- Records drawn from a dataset
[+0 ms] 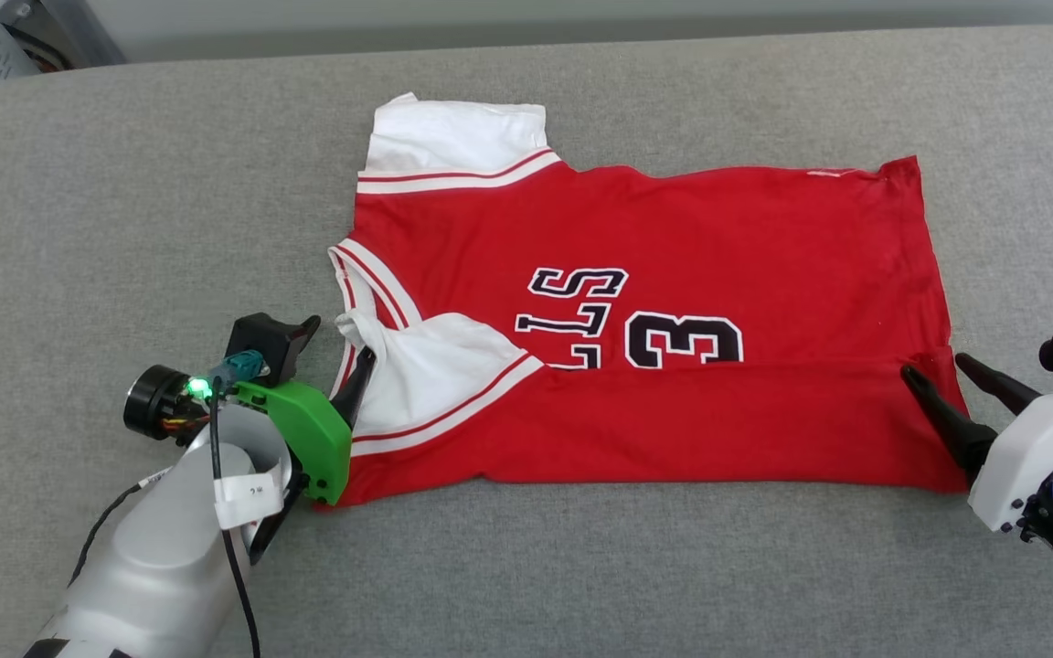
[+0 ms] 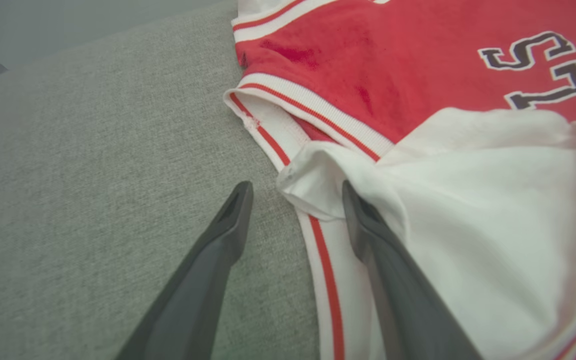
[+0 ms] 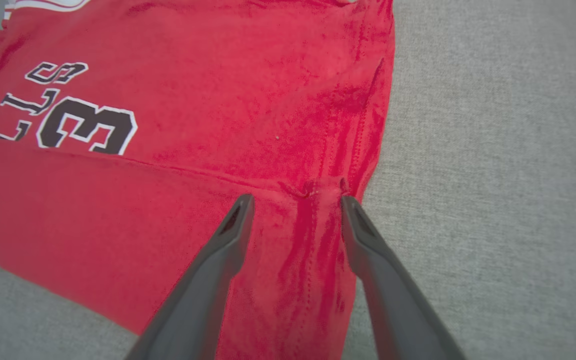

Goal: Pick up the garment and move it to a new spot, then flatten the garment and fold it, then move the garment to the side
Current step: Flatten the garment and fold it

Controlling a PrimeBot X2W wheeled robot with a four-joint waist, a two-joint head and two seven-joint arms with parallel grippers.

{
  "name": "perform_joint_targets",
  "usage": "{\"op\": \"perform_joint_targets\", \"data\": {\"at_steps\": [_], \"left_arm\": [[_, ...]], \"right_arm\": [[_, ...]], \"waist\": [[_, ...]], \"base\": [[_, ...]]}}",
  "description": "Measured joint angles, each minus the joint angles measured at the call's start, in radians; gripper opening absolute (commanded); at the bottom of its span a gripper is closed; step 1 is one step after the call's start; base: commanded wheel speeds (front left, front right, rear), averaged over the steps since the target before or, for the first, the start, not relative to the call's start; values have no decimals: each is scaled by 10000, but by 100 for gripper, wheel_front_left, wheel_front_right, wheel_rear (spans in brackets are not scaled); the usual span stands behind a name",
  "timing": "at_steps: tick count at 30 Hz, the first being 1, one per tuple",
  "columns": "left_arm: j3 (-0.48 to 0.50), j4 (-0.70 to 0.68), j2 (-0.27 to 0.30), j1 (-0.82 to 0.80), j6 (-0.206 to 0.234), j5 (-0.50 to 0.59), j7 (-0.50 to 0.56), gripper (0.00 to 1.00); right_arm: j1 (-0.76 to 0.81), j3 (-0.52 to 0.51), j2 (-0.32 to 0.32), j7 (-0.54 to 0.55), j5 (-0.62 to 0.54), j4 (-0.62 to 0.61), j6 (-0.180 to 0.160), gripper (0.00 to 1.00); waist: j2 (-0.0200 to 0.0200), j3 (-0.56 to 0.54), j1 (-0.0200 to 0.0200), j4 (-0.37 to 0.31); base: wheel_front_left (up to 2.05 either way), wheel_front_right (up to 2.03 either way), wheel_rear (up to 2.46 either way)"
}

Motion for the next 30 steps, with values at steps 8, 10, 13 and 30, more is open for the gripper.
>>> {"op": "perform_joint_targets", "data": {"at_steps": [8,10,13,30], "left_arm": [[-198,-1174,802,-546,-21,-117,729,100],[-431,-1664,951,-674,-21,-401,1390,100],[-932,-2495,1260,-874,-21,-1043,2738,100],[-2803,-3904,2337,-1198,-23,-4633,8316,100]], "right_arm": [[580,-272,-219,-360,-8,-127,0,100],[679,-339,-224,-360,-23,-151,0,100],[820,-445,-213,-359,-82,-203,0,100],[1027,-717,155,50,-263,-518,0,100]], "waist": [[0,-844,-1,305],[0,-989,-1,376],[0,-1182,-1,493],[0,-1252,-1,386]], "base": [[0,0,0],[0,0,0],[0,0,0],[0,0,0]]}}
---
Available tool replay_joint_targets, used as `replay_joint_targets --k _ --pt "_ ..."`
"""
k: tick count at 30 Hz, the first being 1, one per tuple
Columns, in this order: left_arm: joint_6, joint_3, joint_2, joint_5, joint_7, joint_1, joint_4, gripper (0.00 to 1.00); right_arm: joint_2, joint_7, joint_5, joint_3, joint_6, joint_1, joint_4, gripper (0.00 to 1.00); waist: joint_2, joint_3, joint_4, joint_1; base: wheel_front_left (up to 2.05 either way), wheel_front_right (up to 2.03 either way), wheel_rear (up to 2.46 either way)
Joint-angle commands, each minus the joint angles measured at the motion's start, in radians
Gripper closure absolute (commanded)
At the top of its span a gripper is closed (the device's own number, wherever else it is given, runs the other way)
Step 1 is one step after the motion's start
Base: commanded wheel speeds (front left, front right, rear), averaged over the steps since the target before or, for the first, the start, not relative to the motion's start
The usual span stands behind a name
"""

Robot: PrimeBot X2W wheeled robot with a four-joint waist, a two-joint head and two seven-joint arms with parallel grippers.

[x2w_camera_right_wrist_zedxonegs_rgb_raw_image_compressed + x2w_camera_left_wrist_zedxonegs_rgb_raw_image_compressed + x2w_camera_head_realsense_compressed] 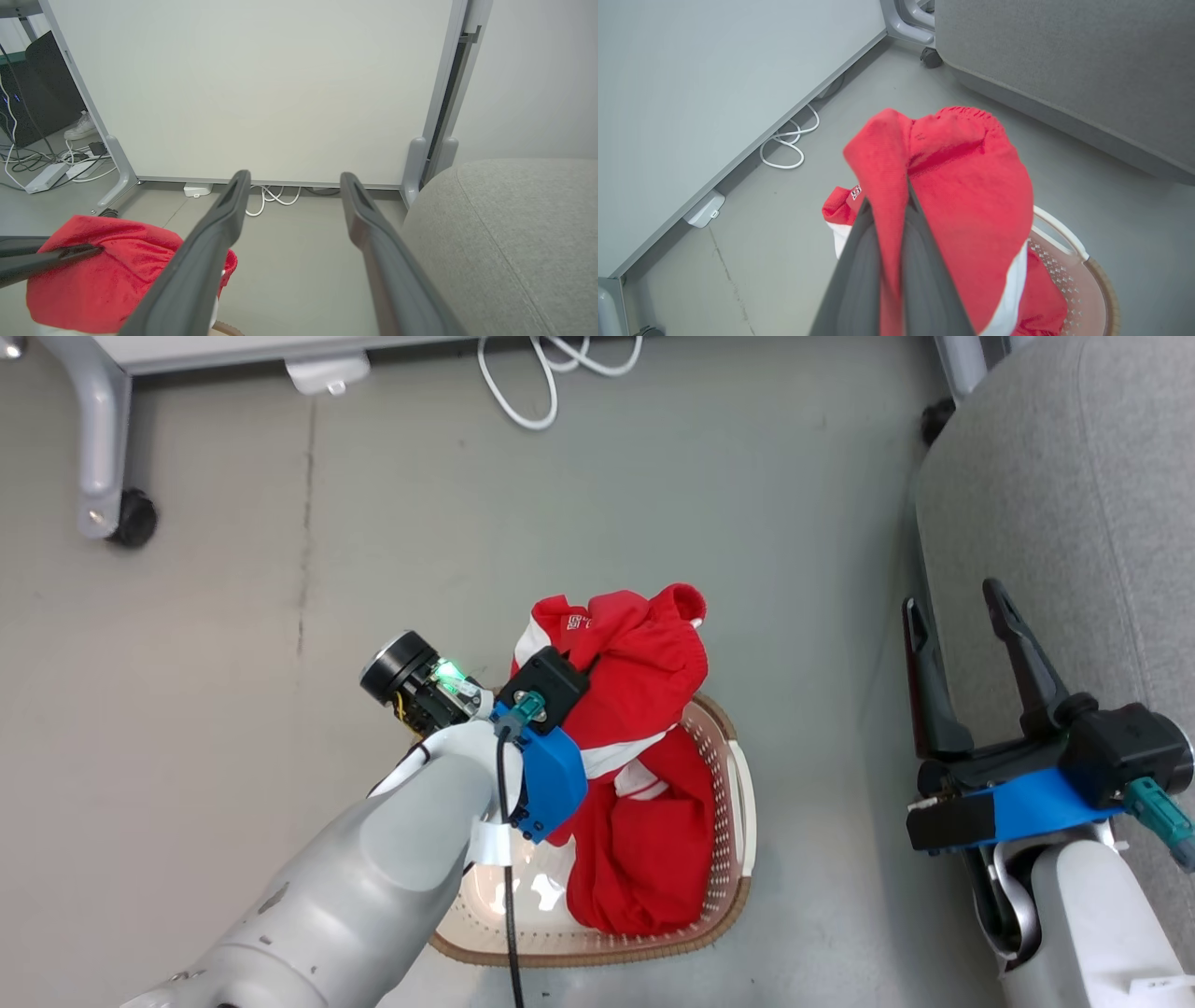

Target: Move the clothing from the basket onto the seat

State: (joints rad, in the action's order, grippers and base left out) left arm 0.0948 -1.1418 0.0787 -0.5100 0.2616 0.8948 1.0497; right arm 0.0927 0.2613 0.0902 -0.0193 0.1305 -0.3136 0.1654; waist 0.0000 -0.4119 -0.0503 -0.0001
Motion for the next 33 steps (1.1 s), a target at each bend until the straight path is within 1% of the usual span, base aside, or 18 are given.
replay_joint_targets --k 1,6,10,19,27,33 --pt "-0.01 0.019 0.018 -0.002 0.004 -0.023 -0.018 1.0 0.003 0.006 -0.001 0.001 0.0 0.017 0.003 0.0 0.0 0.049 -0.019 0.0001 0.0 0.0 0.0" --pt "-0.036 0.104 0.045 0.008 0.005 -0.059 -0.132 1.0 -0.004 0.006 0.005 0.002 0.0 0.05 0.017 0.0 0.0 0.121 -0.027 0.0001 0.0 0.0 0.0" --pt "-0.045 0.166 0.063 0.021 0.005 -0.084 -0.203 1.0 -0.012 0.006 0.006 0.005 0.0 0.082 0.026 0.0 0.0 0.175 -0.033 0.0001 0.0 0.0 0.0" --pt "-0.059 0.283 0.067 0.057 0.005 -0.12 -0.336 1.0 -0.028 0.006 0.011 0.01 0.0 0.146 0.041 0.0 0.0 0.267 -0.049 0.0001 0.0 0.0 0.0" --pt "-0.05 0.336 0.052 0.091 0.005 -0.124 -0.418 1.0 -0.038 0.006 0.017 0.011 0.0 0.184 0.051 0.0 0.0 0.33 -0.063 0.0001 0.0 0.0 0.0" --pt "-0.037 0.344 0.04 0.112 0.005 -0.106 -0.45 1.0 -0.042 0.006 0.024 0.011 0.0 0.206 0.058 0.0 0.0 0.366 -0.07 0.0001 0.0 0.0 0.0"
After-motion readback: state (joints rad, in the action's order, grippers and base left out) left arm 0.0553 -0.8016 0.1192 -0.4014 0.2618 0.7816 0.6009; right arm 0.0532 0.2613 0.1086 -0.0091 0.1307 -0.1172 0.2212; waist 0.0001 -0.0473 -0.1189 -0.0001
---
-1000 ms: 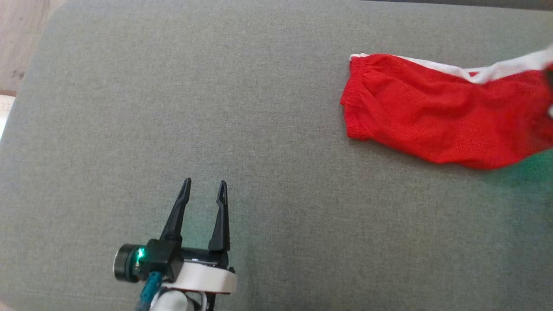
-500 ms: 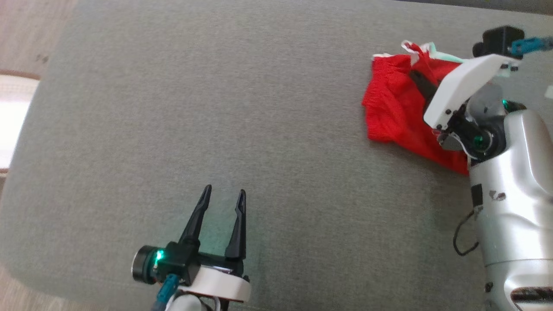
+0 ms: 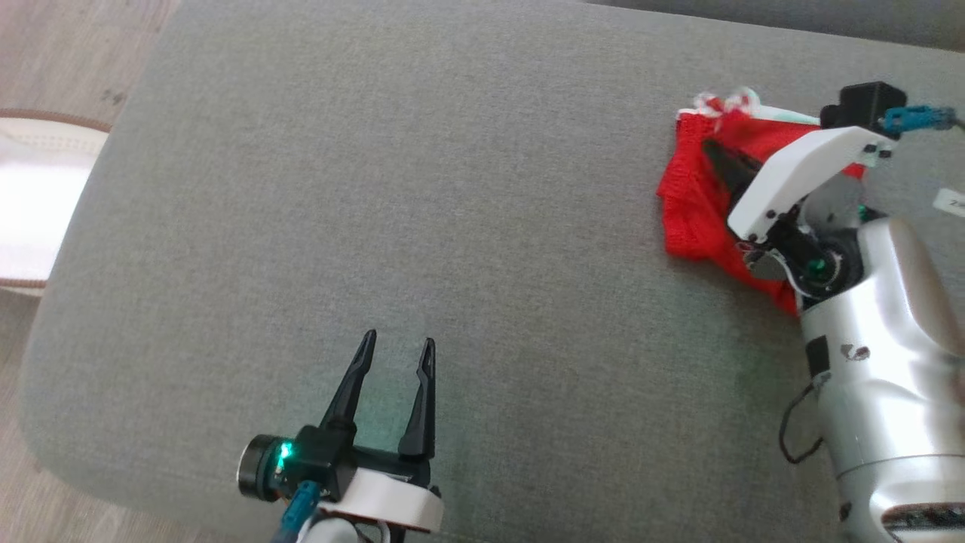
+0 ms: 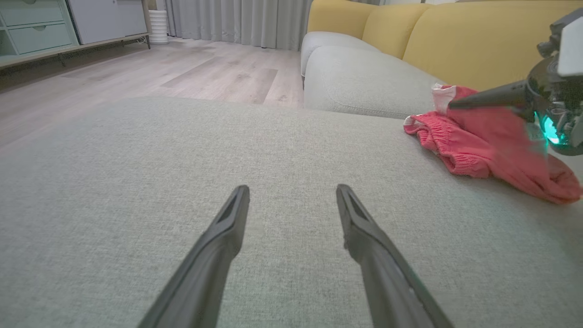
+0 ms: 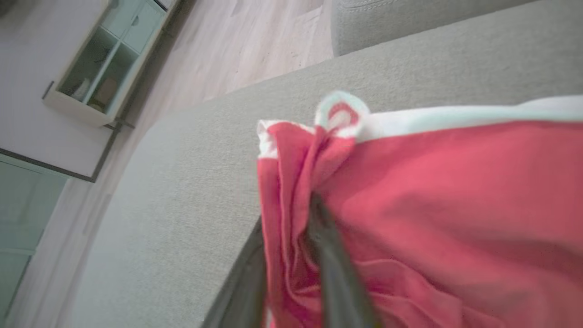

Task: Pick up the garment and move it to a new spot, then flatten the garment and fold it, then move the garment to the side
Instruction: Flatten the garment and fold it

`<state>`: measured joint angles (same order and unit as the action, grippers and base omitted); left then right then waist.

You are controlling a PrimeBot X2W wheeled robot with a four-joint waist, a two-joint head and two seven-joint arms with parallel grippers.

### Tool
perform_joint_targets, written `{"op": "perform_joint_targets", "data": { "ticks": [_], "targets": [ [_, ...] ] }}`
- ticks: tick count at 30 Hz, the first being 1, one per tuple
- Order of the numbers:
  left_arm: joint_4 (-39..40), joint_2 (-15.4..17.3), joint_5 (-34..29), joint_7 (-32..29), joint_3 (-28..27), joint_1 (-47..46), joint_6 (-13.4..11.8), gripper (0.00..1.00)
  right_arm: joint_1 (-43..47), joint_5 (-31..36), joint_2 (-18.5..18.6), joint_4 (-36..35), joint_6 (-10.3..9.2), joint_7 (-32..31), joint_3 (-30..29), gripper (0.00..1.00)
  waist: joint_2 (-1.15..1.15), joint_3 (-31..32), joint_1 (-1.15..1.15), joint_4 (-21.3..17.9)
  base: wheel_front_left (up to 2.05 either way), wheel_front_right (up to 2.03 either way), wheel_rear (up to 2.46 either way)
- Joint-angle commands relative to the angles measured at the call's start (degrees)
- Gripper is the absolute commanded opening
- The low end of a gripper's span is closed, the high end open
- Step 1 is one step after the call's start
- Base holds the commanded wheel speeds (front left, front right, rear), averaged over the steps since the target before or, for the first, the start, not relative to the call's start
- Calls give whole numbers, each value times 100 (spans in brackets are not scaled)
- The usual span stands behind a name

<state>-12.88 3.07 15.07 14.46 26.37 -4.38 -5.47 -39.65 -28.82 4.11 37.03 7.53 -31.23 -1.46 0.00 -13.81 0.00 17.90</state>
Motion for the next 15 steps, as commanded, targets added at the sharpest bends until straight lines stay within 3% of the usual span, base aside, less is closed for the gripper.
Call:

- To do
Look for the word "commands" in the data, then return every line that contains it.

- Exercise answer
Joint-angle commands, each minus the joint angles measured at the motion's start, in radians
- Joint-angle commands relative to the angles measured at the call's start (degrees)

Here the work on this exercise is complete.